This AI Glossary provides clear definitions of key terms and concepts in artificial intelligence, offering a concise resource to better understand this transformative field.
Activation Function
An Activation Function is a mathematical function applied to neural network nodes to introduce non-linearity into the model. It enables the network to learn complex patterns by transforming input signals into output values. Common activation functions include ReLU (Rectified Linear Unit), Sigmoid, and Tanh, each suited for specific tasks like classification or regression. Without activation functions, neural networks would be limited to linear mappings, reducing their effectiveness in tasks like image recognition and natural language processing.
Adversarial Examples
Adversarial Examples are specifically designed inputs intended to deceive deepfake detection models by exploiting their vulnerabilities. These examples subtly alter input data in ways that cause AI models to make incorrect classifications while appearing unchanged to humans. Adversarial attacks highlight the need for robust deepfake detection systems capable of recognizing such manipulations and enhancing system security through continuous model improvement and adversarial training.
Adversarial Training
Adversarial Training is a machine learning technique that improves model robustness by exposing it to adversarial examples—intentionally modified inputs designed to mislead the model. This method strengthens the model’s ability to handle unexpected or malicious inputs by training it to recognize and resist such perturbations. Adversarial training is widely used in security-critical applications such as fraud detection, autonomous driving, and deepfake detection.
Algorithm
An Algorithm is a defined set of instructions or rules designed to solve specific problems or perform tasks. In machine learning, algorithms process input data, identify patterns, and generate predictions or decisions. Different algorithms are suited for various tasks, such as classification, regression, clustering, and optimization. Choosing the right algorithm involves balancing performance, interpretability, and computational efficiency based on the problem at hand.
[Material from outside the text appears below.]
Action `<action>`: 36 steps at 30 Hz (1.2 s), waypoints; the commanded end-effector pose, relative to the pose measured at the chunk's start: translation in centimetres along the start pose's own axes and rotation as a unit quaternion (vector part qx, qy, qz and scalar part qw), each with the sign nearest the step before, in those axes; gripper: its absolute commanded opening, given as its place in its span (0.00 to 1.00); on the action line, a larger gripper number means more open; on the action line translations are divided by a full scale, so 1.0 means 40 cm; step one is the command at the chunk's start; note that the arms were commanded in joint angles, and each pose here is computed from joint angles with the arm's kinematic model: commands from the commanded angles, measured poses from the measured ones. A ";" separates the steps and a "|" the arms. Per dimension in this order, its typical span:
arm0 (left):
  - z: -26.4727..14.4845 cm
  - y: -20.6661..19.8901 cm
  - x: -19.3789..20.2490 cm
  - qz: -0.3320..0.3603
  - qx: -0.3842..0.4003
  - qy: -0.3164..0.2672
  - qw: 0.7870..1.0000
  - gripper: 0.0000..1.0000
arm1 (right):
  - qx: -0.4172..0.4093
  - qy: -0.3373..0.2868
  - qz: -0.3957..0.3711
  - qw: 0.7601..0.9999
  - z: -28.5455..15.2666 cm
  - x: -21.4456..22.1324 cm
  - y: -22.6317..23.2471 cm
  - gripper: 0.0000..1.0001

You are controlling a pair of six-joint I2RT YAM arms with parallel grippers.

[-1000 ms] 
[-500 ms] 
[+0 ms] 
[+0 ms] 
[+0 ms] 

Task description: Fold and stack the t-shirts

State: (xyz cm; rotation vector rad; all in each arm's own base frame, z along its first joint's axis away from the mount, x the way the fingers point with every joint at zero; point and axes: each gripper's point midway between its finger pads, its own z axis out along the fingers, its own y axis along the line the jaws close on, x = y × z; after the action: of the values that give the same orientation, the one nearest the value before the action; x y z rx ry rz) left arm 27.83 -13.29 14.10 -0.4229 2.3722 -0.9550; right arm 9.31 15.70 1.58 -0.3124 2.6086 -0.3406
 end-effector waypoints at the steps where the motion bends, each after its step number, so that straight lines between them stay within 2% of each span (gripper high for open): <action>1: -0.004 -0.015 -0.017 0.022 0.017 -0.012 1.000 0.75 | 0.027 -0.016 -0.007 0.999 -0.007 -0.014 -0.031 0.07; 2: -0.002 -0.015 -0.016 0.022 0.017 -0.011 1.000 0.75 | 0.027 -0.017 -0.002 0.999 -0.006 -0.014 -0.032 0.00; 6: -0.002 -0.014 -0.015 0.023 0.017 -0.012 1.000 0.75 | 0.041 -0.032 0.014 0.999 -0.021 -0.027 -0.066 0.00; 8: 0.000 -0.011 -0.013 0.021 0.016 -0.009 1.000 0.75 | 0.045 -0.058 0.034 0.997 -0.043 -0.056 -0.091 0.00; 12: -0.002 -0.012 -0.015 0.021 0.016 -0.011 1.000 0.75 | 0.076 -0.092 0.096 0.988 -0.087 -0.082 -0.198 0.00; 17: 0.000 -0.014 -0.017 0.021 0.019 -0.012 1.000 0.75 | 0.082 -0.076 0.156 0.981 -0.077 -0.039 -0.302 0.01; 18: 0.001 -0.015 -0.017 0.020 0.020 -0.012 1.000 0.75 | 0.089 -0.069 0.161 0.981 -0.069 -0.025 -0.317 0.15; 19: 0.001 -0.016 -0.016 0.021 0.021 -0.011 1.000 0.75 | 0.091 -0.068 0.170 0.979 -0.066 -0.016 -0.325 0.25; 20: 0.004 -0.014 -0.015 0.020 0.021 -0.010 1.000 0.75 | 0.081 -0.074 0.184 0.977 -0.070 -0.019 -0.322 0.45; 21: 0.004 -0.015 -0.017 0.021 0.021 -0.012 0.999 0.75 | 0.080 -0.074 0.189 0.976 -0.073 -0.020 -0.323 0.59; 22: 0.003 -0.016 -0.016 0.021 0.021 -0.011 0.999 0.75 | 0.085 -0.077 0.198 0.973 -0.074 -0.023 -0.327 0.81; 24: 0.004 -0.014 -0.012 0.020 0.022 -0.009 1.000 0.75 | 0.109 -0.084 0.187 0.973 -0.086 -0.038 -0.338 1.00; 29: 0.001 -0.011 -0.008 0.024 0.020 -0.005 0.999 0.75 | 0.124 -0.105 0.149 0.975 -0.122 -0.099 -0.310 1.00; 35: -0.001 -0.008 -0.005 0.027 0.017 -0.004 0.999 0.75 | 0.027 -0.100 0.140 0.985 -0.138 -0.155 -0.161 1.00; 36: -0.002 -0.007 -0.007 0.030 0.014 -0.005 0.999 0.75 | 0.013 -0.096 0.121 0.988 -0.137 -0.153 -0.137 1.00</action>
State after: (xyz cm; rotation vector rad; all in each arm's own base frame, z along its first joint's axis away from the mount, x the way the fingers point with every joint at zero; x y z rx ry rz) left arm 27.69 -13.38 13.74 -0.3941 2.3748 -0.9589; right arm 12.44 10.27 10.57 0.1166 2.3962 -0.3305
Artificial Intelligence (AI)
Artificial Intelligence refers to the development of computer systems capable of performing tasks that typically require human intelligence. These tasks include learning from experience, reasoning through complex situations, understanding language, and making decisions. AI systems rely on algorithms and data to simulate cognitive functions, driving advancements in various fields such as healthcare, finance, and autonomous systems.
Attention Mechanism
The Attention Mechanism is a neural network technique that allows models to focus on the most relevant parts of an input sequence when generating output. It assigns varying importance to different input segments, enabling context-aware processing. This mechanism is foundational in tasks like machine translation, text summarization, and speech recognition, powering models such as Transformers and attention-based RNNs.